The remarks on the treatment of insane patients are particularly interesting and highly practical. Employment and conciliation are the grand moral remedies, in the absence of which there seems to be small benefit from physic. At Hanwell, the author writes, "454 out of 610 are regularly at work; and many of them at trades, with which they were totally unacquainted until they were taught them at the institution." Whilst alluding to this subject, we cannot resist copying the following striking instance of ignorant prejudice and opposition to beneficial changes. - "When the system [that of agreeable employment] was commenced by myself and my wife, on the opening of the Asylum for the West Riding of Yorkshire, at Wakefield, so great was the prejudice against it, that it was seriously proposed, that no patient should be allowed to work in the grounds outside the walls without being chained to a keeper. Another suggestion was, that a corner of the garden should be allotted for their labour, and that they should dig it over and over again all the year round. The kind feeling and good sense of the people in the neighbourhood soon overcame these prejudices." (Page 8.) The author afterwards dwells particularly upon the silly practice of depriving patients of all customary enjoyments, and condemning them to brood

over their morbid sensations in disgust and ennui, in solitude, or in society that is hateful to them. He forcibly points out the melancholy situation of persons of birth and education, previously accustomed to refined society, but doomed in Asylums to spend their lives in company only with coarse and ignorant keepers, who are perhaps also brutal and tyrannical. And he asks whether it is to be expected, that a mode of treatment, so injurious even to a sane mind, "should tend to restore a diseased one?" "In a well-regulated institution," the author writes, "every means ought to be invented for calling into exercise as many of the mental faculties as remain capable of employment. We must remember, that the happiness of man, whatever be his situation in life, consists in the proper and harmonious exercise of all his powers, moral, mental, and physical.

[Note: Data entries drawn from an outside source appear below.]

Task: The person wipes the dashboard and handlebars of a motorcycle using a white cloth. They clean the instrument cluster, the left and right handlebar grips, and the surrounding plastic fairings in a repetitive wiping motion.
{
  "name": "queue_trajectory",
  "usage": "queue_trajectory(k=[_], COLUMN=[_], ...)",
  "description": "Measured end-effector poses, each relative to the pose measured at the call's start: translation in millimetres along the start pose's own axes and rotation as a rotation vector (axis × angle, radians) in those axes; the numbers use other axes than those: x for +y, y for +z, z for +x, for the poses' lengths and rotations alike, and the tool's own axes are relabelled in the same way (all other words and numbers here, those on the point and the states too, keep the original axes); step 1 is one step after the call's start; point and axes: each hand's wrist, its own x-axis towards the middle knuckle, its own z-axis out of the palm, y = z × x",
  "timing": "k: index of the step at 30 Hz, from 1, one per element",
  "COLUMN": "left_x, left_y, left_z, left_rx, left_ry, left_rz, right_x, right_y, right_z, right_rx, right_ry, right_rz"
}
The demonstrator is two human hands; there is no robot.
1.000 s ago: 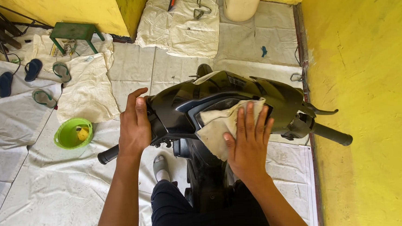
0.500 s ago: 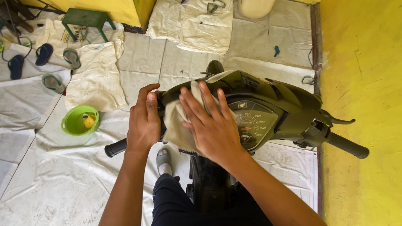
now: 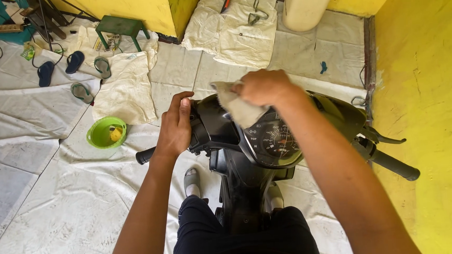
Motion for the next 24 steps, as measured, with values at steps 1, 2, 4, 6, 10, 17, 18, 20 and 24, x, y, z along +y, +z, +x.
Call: queue_trajectory(k=[1,2,4,6,10,17,18,20,24], left_x=[2.9,6.0,10.5,13.3,6.1,13.9,19.7,19.8,6.9], left_y=[-1.0,-1.9,-1.7,-2.0,-1.3,-3.9,-5.3,-3.7,0.8], left_z=[-2.2,-2.5,-4.4,-3.7,-2.5,-9.5,-11.3,-11.7,-11.1], left_rx=[0.004,-0.003,-0.015,-0.018,-0.010,-0.007,-0.028,-0.038,-0.010], left_ry=[0.004,-0.015,-0.029,-0.076,-0.051,-0.066,-0.113,-0.143,0.013], left_rz=[-0.001,0.010,0.017,0.011,0.026,0.007,0.005,0.018,0.002], right_x=[16.3,33.3,52.8,55.8,58.1,96.8,98.8,95.3,78.6], right_y=[2.7,4.4,5.0,0.3,2.5,35.1,41.0,38.3,26.6], right_z=[8.5,17.5,17.1,0.8,-7.2,-15.1,-17.5,-17.3,-16.3], right_rx=[0.005,0.066,0.129,0.184,0.264,0.417,0.461,0.449,0.315], right_ry=[0.000,-0.027,-0.048,0.021,0.010,-0.235,-0.280,-0.307,-0.212], right_rz=[-0.003,0.107,0.215,0.261,0.233,0.516,0.641,0.596,0.415])
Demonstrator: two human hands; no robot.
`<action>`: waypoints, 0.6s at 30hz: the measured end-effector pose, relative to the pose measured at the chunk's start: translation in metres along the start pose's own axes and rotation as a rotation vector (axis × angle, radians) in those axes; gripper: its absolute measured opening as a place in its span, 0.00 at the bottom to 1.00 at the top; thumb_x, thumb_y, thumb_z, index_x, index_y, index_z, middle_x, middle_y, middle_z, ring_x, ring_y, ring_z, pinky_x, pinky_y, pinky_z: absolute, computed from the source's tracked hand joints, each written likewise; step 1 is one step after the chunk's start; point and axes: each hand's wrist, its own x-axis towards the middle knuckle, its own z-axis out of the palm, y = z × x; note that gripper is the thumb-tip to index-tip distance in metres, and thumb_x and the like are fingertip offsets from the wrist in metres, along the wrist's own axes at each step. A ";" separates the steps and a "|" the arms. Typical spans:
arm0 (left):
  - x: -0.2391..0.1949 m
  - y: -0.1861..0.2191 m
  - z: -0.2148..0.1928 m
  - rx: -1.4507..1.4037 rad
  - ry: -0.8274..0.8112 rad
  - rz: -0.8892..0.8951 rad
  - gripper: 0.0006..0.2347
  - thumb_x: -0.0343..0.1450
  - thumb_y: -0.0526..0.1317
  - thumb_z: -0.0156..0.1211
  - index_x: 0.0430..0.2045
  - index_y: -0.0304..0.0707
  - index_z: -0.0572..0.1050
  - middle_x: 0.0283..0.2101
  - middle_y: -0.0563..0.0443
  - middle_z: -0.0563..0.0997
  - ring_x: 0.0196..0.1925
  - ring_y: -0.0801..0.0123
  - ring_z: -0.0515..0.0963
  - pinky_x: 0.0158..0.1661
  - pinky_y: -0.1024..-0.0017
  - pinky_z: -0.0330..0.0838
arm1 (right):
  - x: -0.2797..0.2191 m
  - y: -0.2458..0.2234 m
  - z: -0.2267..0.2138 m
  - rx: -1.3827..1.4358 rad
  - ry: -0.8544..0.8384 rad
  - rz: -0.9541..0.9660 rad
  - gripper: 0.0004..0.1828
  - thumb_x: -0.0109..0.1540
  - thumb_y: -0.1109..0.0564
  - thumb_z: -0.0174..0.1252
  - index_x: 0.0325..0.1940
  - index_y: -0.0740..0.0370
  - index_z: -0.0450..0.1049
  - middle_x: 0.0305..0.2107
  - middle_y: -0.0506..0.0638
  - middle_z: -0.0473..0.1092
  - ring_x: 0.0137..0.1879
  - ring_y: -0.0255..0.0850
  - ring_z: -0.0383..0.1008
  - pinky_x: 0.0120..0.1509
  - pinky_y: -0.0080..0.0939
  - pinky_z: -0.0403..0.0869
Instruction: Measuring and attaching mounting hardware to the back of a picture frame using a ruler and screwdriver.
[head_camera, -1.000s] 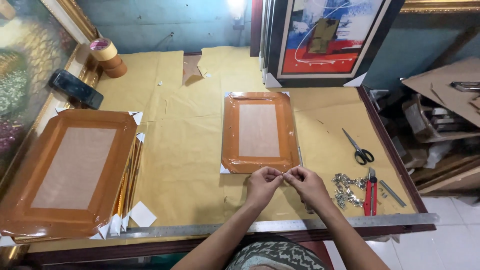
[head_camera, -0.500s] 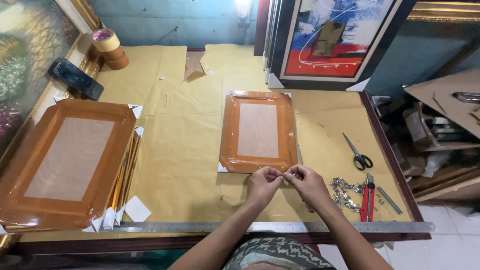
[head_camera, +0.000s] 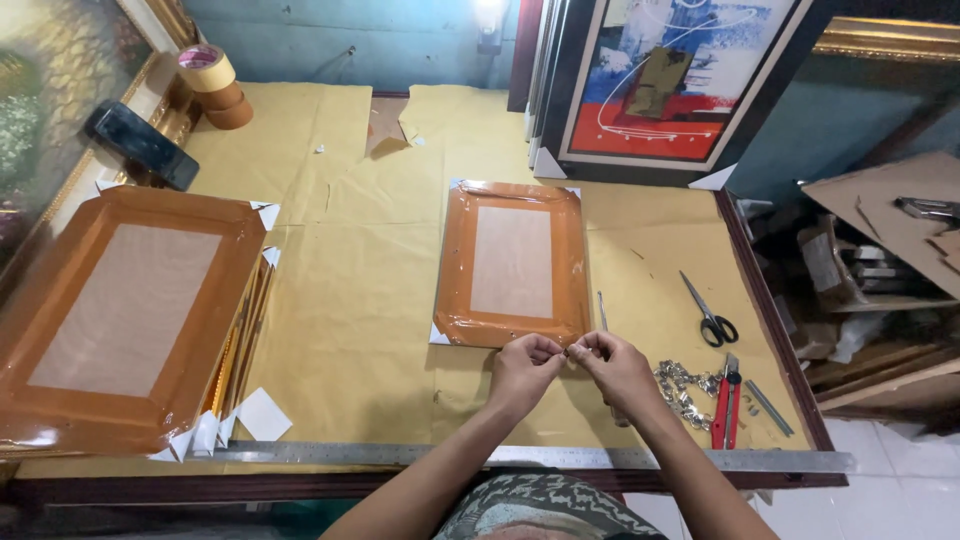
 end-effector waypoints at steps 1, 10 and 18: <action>0.000 0.001 -0.001 -0.002 0.004 0.001 0.06 0.56 0.43 0.59 0.23 0.55 0.77 0.25 0.64 0.79 0.32 0.82 0.78 0.33 0.84 0.69 | 0.004 0.003 0.001 -0.002 -0.002 -0.004 0.08 0.52 0.51 0.55 0.30 0.55 0.75 0.21 0.47 0.65 0.17 0.40 0.65 0.25 0.37 0.67; -0.001 0.002 -0.007 -0.021 0.036 0.031 0.06 0.57 0.42 0.58 0.24 0.52 0.77 0.25 0.61 0.79 0.31 0.81 0.78 0.32 0.84 0.69 | 0.001 -0.004 0.006 0.071 -0.035 0.014 0.08 0.52 0.54 0.55 0.31 0.60 0.74 0.19 0.50 0.63 0.12 0.41 0.63 0.18 0.35 0.62; -0.002 0.004 -0.001 -0.012 0.011 0.033 0.06 0.57 0.42 0.59 0.24 0.51 0.77 0.24 0.60 0.79 0.30 0.81 0.77 0.32 0.83 0.69 | -0.019 -0.019 0.003 0.295 -0.020 0.041 0.07 0.54 0.59 0.54 0.31 0.66 0.73 0.18 0.50 0.58 0.16 0.37 0.59 0.14 0.34 0.59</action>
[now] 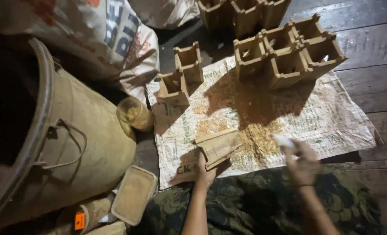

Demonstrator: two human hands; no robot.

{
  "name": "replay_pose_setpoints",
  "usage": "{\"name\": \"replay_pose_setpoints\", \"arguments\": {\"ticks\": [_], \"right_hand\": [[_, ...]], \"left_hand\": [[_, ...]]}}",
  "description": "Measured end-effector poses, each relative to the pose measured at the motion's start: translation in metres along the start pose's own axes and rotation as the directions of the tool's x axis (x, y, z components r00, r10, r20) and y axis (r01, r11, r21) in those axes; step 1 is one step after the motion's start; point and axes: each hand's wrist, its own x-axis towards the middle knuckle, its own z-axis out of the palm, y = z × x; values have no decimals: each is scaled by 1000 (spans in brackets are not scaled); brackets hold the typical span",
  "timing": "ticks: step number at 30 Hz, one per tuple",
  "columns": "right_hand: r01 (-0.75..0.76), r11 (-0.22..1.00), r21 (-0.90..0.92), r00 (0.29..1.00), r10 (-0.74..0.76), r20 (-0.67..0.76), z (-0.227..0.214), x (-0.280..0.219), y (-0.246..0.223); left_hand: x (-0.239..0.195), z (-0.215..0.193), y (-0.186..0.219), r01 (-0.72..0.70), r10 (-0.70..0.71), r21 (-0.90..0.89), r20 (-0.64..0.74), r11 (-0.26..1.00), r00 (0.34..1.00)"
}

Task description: Assembling small wooden boxes by applying glue to the edges of wooden pieces and joining them together.

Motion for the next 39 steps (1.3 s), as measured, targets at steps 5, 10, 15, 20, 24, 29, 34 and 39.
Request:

Insanity, brought on from moral causes, is the result of too great and partial exercise of some of the feelings or faculties; the patient therefore ought to be surrounded with objects calculated to attract attention, and to divert the mind from the contemplation of its sufferings." Unfortunately, the greater number of keepers of Asylums- we cannot give such men a better name are still ignorant of Phrenology, which, above all other means, would enable them to know, to distinguish, and to call into due and regular activity, all the moral or mental powers.

But on this subject we must express some disappointment, felt on reading the treatise of Sir William, valuable as it is in other respects. In his certificate to the British Government, of the utility of Phrenology, Sir William wrote, "If it was necessary, I could mention a great variety of cases in the treatment of which I have found the little knowledge I possess of this interesting science of the greatest utility." Bearing this in recollection, we expected to find Sir William speaking of insanity more directly and explicitly as a phrenologist, and pointing out the applications of phrenological knowledge, both in explaining the causes of insanity, and in directing the treatment of the patients. Two instances, indeed, have been given under our head of "Cases," in the present Number. We see also that there is much more in this volume which the author could scarcely have arrived at without the aid of Phrenology. But many of his readers will not see this; and suggestions which we, as phrenologists, can see to be sound and philosophical, they will regard as mere opinions or sensible-looking speculations; and they will blunder in attempting to apply the suggestions in practice, because they will lack the understanding of the principles upon which they depend. Besides this, what an amount of evidence in support of Phrenology might Sir

William's experience have enabled him to adduce, which could not have been out of place in a work on insanity! We must not, however, lead our own readers to suppose that Sir William has feared to express his conviction of the practical value of Phrenology. On the contrary, the following recom mendation will show them the opinion entertained of this science, and of its applications to the treatment of the insane, by a physician of long experience, and whose admirable management of the Asylum at Hanwell has justly procured for him the highest reputation:

"In connexion with insanity I should strongly recommend the study of Phrenology; the tendency which it gives carefully to note, and the facility with which it enables us easily to distinguish variations in conduct, which, though minute, and apparently of little consequence, are, in reality, the marks of important changes of action in the brain, would alone be sufficient to recommend it to our most serious attention. But I have no hesitation in saying, that in addition to its being indirectly useful, in thus helping us to a more accurate acquaintance with the state of the patient, it may be applied directly to most valuable purposes. One instance of its use has already been detailed: I could mention others, where the mere examination of the head, without any previous knowledge or information whatever as to the habits of the patient, has suggested the trial of a particular course of moral treatment, which subsequent events have fully proved to be correct. Nor will this be a matter of surprise, when we remember that those organs, through the actions of which the grand distinctions of character are produced, form large masses of brain, and that to distinguish their relative size and natural operation, it is not necessary to have recourse to callipers, or to determine their extent to a hair's breadth. A single glance will show, to a person in the habit of observing, whether the formation of the head indicates a naturally bold and passionate, or a timid and retiring man; will enable us to distinguish between one highly gifted with the intellectual and nobler faculties, and consequently proportionally responsible for their active and continued employment, with direct reference to the glory of God, — and his neighbour, less liberally endowed, who has to struggle against a constitutional tendency towards mere animal gratification." (Page 255-6.)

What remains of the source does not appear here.